Certamente. Ancor prima della costituzione formale dell’associazione, abbiamo incontrato l’Assessore Biagio Saverino, mentre attualmente stiamo dialogando con l’Amministrazione in vista dell’assegnazione di un immobile comunale in comodato d’uso in cui svolgere le nostre attività e riunirci. Abbiamo, infatti, partecipato ad un bando per l’assegnazione dello scantinato dell’ex scuola elementare Francesco Paolo Tesauro della durata di 12 mesi. Come noi hanno partecipato altre due associazioni ficarazzesi: i Tamburinari di Salvatore Bona e uno dei club di anziani (il cui presidente è il signor Pino Cacciatore). A causa di imprevisti personali dell’Ing. Cecchini, responsabile dell’Ufficio tecnico comunale, manca ancora l’ufficialità, ma posso dire che le tre associazioni hanno raggiunto un accordo per fruire in modo condiviso dell’immobile (come previsto dallo stesso bando). L’assegnazione avverà il 3 gennaio prossimo alle 12.00.

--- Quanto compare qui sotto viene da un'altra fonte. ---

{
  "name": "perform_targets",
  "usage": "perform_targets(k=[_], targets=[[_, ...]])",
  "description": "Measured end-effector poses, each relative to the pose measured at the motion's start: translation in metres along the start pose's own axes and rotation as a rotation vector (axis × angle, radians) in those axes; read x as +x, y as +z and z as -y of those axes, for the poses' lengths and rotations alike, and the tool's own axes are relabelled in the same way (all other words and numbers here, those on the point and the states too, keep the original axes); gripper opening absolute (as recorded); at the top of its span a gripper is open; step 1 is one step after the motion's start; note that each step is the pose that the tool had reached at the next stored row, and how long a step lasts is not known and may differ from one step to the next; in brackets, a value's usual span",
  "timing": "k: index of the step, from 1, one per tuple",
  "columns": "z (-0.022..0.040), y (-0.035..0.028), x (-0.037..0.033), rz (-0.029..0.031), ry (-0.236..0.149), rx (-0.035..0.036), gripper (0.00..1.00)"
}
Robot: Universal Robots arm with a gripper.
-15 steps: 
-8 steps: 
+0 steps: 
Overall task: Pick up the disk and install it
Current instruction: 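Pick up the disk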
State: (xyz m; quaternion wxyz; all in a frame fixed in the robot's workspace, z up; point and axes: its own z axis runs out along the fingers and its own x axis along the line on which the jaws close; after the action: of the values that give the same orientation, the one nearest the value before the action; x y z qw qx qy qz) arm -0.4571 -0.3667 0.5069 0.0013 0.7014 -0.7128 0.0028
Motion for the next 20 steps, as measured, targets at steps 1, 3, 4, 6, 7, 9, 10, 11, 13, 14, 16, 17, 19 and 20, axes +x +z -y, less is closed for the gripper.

Vuoi dire qualcosa alla gente di Ficarazzi?
Vorrei dire due cose. La prima è un invito ai ragazzi ad interessarsi innanzitutto ed, eventualmente, rimanere con noi. Al resto della popolazione, invece, chiediamo la collaborazione sotto ogni punto di vista, anche semplicemente nell’ascoltarci, nell’intrattenersi con noi e nell’interessarsi alle nostre attività… che in fondo sono rivolte proprio alla collettività in generale. Proprio per questo siamo contenti di condividere l’immobile con altre due associazioni: sono rappresentate tutte le fasce di età. Vogliamo far capire che la comunità è fatta da tutti e non soltanto da alcuni segmenti di essa.

Grazie per l’intervista e in bocca al lupo!
Grazie a voi di Siculum. Un saluto a tutti i nostri compaesani!